Only the lines holding the string "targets" are needed; copy each of them from the data.

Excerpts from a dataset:
┏━━
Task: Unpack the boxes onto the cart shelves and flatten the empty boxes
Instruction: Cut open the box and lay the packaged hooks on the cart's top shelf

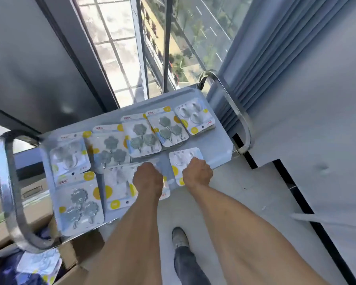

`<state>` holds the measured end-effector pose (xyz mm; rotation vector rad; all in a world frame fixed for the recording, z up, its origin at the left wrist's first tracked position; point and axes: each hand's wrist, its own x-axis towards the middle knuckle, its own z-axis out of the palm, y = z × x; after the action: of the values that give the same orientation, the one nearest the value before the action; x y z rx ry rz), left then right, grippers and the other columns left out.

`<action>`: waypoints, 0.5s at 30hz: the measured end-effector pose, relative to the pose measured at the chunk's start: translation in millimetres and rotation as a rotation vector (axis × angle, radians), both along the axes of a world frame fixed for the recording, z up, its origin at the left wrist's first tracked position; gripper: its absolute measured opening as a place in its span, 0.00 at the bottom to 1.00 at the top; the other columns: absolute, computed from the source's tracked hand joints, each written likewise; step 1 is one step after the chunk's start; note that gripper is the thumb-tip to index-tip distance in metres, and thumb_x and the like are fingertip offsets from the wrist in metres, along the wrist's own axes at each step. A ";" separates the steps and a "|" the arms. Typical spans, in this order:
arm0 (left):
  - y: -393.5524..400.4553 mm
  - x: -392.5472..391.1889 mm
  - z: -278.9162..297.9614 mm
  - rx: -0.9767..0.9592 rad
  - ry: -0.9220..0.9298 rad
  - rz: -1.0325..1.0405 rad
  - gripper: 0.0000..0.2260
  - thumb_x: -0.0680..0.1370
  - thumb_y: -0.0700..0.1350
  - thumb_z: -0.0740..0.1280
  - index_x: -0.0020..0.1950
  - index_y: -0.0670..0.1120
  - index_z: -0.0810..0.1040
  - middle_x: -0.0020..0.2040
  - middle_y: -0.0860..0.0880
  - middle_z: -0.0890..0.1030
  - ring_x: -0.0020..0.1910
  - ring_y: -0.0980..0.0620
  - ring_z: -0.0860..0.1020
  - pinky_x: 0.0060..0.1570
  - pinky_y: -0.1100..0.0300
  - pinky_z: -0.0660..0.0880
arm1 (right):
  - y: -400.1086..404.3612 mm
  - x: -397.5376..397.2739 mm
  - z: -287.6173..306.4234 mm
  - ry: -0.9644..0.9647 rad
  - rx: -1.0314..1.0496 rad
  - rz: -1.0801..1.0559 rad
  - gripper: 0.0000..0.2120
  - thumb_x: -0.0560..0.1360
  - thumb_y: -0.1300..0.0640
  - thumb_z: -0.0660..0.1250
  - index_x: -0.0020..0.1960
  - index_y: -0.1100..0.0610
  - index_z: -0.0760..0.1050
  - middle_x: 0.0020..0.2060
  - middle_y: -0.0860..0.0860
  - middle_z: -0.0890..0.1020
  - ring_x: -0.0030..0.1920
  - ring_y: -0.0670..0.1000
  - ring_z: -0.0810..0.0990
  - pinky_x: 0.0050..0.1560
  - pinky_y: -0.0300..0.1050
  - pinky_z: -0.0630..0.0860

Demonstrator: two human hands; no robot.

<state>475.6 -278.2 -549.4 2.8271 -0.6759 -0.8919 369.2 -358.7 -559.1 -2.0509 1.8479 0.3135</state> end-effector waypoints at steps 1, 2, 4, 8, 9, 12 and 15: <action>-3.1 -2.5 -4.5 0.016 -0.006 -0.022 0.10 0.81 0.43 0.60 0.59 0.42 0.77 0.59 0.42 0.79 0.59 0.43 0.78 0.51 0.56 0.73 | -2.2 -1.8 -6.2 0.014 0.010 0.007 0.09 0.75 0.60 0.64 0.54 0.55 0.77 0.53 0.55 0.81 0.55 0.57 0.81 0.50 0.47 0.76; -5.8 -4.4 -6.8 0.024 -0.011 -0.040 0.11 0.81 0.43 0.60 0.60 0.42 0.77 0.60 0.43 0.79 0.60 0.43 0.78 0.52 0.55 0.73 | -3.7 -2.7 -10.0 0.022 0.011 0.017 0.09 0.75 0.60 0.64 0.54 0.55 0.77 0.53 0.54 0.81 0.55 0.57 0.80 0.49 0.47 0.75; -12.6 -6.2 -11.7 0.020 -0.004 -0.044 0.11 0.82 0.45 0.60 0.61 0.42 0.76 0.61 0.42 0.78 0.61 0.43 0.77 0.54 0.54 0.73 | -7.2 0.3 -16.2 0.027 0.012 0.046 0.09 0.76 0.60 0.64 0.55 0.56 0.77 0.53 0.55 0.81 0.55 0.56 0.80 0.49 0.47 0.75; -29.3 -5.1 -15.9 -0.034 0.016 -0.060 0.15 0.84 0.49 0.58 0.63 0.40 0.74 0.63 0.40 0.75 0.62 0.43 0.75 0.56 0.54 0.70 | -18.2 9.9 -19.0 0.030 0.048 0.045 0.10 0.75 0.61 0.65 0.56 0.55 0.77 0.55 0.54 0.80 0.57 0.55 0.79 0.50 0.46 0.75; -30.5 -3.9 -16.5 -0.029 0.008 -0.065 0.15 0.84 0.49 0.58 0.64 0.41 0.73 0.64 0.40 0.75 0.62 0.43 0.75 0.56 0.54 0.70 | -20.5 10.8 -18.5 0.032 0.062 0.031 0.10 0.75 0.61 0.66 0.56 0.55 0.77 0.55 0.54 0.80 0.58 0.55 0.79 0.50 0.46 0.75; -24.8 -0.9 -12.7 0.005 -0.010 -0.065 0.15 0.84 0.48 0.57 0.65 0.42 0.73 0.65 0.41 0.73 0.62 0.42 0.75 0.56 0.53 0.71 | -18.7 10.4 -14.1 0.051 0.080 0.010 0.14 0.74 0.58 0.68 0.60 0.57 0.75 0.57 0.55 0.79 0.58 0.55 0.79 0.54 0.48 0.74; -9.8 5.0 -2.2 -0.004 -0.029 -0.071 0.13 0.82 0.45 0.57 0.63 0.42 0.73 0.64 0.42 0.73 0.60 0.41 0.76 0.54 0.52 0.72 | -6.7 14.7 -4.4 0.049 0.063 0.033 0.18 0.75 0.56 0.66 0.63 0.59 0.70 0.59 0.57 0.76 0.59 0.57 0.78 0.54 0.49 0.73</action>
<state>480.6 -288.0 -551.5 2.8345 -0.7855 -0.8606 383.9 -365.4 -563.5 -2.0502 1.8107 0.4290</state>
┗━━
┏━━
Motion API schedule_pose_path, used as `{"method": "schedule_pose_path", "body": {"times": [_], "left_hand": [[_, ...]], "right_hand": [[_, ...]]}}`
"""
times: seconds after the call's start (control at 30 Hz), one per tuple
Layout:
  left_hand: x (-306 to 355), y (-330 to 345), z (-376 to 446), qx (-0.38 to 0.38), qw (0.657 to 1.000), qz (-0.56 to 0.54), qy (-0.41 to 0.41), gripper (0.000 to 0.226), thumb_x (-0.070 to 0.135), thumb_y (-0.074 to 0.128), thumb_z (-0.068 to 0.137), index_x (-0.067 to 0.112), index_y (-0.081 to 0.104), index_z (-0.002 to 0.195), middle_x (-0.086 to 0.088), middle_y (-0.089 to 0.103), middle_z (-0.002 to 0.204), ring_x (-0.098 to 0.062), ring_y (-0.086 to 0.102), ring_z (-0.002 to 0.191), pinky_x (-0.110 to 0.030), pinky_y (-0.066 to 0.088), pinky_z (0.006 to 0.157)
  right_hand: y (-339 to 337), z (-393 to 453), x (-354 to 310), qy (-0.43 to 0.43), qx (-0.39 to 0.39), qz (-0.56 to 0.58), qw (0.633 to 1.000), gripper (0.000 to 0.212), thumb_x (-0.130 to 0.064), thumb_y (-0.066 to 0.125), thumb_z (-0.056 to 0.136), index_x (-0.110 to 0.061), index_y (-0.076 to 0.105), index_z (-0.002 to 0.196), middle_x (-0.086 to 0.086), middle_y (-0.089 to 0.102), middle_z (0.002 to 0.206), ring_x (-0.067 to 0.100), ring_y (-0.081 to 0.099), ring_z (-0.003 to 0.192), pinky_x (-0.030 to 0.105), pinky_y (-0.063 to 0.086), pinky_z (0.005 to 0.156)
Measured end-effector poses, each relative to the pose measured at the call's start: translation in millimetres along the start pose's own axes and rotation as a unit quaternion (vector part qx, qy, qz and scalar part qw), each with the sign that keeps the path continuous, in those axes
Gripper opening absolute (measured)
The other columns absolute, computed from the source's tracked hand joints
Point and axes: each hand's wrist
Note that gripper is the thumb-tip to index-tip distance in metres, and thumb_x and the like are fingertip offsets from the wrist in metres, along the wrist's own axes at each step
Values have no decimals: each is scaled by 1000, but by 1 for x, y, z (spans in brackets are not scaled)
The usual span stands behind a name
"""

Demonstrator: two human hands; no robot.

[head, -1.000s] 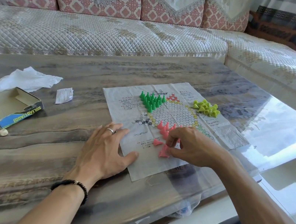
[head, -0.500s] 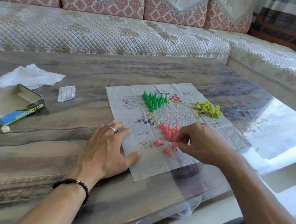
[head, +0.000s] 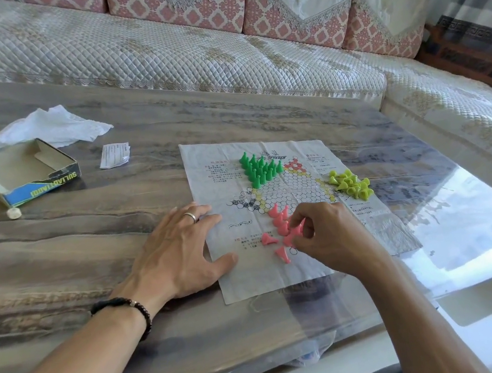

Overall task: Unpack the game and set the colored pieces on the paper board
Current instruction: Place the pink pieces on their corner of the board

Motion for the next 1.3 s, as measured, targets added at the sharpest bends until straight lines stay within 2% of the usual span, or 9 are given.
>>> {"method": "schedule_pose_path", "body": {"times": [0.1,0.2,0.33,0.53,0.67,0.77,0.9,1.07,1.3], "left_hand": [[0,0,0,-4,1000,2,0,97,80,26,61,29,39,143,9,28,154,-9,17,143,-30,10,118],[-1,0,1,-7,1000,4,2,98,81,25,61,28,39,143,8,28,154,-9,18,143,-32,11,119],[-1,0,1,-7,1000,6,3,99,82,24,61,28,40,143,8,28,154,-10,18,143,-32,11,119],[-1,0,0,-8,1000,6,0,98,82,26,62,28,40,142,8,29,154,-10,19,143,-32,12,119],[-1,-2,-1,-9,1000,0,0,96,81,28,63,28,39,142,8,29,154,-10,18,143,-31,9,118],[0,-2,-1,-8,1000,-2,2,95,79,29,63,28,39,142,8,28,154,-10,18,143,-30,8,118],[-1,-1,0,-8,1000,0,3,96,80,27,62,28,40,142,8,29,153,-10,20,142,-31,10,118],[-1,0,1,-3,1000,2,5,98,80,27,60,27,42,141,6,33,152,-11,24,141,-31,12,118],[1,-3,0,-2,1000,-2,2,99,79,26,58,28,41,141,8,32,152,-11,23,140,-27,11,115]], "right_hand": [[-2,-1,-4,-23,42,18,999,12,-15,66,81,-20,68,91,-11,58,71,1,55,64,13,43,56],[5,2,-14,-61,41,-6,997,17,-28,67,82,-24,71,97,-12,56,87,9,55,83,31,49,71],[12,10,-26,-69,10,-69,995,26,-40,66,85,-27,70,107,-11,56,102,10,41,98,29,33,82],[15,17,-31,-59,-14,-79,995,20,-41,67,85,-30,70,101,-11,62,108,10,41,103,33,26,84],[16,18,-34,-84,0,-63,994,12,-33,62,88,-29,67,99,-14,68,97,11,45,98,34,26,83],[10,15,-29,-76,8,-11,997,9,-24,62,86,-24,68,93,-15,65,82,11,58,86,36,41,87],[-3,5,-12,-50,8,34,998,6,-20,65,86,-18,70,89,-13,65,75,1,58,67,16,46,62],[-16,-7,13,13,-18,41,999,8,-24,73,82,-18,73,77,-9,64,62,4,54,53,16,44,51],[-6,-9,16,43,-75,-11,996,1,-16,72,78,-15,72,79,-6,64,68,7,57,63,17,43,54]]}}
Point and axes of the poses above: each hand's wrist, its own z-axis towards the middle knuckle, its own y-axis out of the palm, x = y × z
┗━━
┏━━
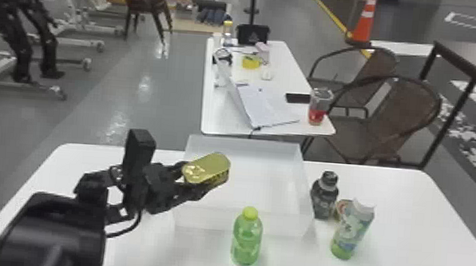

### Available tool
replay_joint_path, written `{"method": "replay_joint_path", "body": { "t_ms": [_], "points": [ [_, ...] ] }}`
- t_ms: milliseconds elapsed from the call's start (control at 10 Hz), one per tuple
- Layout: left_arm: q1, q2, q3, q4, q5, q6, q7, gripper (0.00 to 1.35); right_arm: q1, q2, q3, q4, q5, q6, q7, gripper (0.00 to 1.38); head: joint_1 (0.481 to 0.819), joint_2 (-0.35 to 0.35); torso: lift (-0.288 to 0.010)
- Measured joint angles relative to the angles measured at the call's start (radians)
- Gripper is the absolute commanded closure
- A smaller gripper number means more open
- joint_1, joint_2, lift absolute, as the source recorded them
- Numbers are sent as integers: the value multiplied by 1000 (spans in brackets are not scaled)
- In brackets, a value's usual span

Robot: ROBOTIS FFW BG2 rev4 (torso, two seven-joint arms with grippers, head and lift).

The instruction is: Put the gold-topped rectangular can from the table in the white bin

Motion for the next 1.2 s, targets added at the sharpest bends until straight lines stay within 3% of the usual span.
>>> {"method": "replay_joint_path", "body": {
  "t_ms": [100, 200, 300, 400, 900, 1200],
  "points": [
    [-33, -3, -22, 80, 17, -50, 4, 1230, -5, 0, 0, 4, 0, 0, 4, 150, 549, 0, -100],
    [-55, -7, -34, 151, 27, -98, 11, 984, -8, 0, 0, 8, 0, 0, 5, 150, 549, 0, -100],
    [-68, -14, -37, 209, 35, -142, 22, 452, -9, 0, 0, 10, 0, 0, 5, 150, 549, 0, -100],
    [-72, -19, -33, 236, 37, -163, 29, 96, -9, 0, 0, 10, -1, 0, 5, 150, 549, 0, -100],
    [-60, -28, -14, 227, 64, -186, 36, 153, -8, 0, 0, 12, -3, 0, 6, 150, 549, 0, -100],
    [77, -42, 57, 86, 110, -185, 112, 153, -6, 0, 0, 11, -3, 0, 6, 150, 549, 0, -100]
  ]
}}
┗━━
Written response:
Motion for the next 1.3 s, as measured, targets added at the sharpest bends until straight lines stay within 2% of the usual span, or 9 are given.
Motion for the next 1.2 s, targets added at the sharpest bends until straight lines stay within 3% of the usual span.

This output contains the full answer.